When he tuckered out, everyone would gather around him in a team huddle, and stay that way for some time. When they broke up, they all looked satisfied. They’d stand around while the rail-thin man bowed his head and said some words, then each went on about his limited business.
Every time this little event occurred, the couple coming out of the bus, I mean, and Bob saw them, he’d say, “Well, gonna be a prayer meetin’ tonight.”
It got so it irritated me, him making fun of them, and I told him so.
“They’ve got something,” I said. “Faith. It’s been ages since any of these folks have eaten… not since the King took over the concession, and look how they act. Orderly. With strength and faith. And the rest of the drive-in…”
You could hear screams and chainsaws frequently, and not just from the screen. Now and then a shot would puncture the air and there would be the sounds of yelling and fighting. But not here at East Screen.
“They’ve got food somewhere, Jack. Faith ain’t gonna take care of an empty belly. Trust me on the matter.”

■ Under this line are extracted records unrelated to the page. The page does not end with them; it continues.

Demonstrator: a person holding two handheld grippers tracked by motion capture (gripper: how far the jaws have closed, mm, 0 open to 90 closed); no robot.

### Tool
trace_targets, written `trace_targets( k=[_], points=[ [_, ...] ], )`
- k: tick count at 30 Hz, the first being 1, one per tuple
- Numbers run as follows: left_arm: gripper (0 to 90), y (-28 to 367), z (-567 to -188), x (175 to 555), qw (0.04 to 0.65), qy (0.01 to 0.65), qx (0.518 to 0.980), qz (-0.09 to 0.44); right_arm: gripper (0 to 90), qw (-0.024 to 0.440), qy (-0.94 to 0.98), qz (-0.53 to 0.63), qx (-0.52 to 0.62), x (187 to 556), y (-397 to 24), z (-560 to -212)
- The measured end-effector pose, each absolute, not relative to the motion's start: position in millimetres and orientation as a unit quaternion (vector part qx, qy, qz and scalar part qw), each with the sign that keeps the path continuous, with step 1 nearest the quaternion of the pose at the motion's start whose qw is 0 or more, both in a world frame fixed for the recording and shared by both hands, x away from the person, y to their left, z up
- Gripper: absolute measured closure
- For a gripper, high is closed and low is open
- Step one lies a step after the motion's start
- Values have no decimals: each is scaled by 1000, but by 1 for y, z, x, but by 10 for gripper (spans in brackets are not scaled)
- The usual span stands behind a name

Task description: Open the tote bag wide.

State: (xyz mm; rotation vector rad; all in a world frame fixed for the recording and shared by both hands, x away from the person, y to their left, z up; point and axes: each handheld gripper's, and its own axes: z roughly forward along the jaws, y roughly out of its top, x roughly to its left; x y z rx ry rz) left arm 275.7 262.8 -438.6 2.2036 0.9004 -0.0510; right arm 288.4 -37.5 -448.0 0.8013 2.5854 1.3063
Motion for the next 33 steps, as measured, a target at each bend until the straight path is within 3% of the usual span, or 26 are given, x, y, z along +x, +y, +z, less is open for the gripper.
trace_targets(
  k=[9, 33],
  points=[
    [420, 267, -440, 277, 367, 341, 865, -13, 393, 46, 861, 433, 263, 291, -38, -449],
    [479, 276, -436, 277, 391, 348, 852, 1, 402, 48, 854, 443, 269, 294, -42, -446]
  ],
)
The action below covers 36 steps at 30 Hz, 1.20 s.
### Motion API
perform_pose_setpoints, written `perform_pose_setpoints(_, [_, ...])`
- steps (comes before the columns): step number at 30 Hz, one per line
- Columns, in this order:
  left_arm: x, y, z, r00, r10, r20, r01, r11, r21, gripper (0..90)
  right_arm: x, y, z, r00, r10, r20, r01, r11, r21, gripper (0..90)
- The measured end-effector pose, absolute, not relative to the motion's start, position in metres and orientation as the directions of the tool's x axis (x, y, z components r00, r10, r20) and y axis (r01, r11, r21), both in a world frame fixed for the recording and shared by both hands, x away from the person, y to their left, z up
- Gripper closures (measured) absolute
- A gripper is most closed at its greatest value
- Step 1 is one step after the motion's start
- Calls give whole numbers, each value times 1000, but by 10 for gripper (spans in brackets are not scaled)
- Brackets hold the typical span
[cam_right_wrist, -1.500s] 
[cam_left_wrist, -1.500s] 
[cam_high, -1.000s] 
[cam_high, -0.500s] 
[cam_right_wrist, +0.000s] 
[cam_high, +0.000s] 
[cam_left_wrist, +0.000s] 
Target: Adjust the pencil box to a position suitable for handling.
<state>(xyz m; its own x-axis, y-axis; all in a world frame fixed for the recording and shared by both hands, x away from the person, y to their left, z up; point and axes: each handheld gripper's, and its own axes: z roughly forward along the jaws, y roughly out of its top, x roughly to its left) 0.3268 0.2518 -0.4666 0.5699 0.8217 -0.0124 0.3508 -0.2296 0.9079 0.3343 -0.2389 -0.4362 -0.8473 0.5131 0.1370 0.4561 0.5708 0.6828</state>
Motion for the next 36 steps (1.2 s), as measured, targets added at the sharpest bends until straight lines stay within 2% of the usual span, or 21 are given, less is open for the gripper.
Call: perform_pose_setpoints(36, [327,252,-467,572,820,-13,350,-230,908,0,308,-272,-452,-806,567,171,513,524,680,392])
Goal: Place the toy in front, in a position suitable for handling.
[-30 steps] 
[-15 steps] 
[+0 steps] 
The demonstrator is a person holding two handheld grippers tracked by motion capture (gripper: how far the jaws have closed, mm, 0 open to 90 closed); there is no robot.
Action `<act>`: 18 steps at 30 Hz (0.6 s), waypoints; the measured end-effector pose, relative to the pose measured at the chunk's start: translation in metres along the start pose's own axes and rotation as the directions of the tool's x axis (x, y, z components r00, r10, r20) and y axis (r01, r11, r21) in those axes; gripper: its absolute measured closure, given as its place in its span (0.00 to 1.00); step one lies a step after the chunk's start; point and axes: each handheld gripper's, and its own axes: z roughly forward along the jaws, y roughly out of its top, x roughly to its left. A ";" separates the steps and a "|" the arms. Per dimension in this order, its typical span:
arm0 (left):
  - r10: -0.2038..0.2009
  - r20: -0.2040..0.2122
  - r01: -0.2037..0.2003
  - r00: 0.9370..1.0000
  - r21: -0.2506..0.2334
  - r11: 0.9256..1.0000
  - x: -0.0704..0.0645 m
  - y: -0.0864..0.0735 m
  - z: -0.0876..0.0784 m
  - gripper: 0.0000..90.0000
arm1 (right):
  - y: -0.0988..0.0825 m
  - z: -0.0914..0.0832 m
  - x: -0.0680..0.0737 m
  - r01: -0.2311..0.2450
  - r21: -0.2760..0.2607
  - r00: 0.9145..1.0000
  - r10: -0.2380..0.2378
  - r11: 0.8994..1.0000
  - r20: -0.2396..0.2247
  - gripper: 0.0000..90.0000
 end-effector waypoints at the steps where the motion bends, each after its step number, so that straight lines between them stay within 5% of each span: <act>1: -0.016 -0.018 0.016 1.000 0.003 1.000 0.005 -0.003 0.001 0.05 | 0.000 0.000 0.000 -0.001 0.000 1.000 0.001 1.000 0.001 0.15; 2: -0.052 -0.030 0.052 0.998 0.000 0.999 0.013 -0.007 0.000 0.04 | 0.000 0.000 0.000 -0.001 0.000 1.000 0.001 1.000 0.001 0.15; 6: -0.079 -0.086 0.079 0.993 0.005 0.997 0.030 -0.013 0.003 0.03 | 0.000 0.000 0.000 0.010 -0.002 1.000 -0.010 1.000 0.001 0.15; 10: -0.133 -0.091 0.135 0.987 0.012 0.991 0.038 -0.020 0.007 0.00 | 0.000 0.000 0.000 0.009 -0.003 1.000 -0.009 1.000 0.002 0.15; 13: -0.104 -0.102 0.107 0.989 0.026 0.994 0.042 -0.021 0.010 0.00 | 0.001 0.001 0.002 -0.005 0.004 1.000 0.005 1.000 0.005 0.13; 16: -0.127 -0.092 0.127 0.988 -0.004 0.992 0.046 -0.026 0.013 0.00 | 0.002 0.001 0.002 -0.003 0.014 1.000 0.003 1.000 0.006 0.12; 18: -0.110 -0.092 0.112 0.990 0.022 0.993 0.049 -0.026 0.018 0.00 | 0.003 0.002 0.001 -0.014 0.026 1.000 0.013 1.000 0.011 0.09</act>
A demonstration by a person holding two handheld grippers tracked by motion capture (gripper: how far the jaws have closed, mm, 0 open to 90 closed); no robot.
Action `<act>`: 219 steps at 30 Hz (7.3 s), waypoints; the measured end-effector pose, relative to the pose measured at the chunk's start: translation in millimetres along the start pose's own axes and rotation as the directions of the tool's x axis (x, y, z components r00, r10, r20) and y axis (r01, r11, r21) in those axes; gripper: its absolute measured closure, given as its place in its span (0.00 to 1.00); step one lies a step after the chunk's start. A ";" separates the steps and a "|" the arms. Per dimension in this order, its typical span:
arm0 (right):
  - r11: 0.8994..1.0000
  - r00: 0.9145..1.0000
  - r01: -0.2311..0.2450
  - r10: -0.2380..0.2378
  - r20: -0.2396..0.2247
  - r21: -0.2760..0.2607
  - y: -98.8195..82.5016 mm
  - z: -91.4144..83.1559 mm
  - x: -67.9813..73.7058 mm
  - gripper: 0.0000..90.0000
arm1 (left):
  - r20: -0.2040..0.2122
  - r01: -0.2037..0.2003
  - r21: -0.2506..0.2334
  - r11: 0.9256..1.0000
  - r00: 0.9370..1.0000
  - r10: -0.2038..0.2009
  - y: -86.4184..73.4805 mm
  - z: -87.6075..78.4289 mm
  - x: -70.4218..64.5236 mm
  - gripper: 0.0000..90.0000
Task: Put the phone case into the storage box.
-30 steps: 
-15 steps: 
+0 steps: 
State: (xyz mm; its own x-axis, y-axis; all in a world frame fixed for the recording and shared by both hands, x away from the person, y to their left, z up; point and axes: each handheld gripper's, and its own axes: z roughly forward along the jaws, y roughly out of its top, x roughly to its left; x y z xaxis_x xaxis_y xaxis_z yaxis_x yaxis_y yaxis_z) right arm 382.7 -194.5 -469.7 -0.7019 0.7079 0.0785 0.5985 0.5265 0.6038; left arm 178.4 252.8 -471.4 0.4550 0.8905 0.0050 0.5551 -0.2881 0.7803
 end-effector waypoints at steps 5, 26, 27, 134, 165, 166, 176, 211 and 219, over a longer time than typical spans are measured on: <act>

“You’d have to have faith to know anything about it,” I said.
“And I guess you do?”
“No, but I’d like to.”
“It’s all a lie, Jack. There ain’t no magic formula, no way to know how to go. Astrology, numerology, readings in tea leaves and rat droppings, it’s all the same. It don’t amount to nothing. Nothing at all.”
Crier came by to see us.
We were out leaning on the front bumper of the truck, watching the people over at North Screen running around like savages, killing one another, wrecking cars. Bob had his faithful twelve-gauge companion by his side, just in case radical company from over there should come by and want to kill or eat us.
None did.
I figured the reason for this was threefold. Each screen had sort of become its own community, and strange as it was, each tended to stick together; they liked killing and eating their own. Least at this point. Two, Bob had the shotgun and he looked like a man who would use it, and there was the fact that the Christians, as I had come to think of them, had formed their own patrol. The patrol walked around the perimeters of East Screen regularly, armed mostly with tire irons, car aerials and the like, but also a gun or two. The third reason they left us alone was just a surmise on my part. I figured they were patient and were saving us for dessert.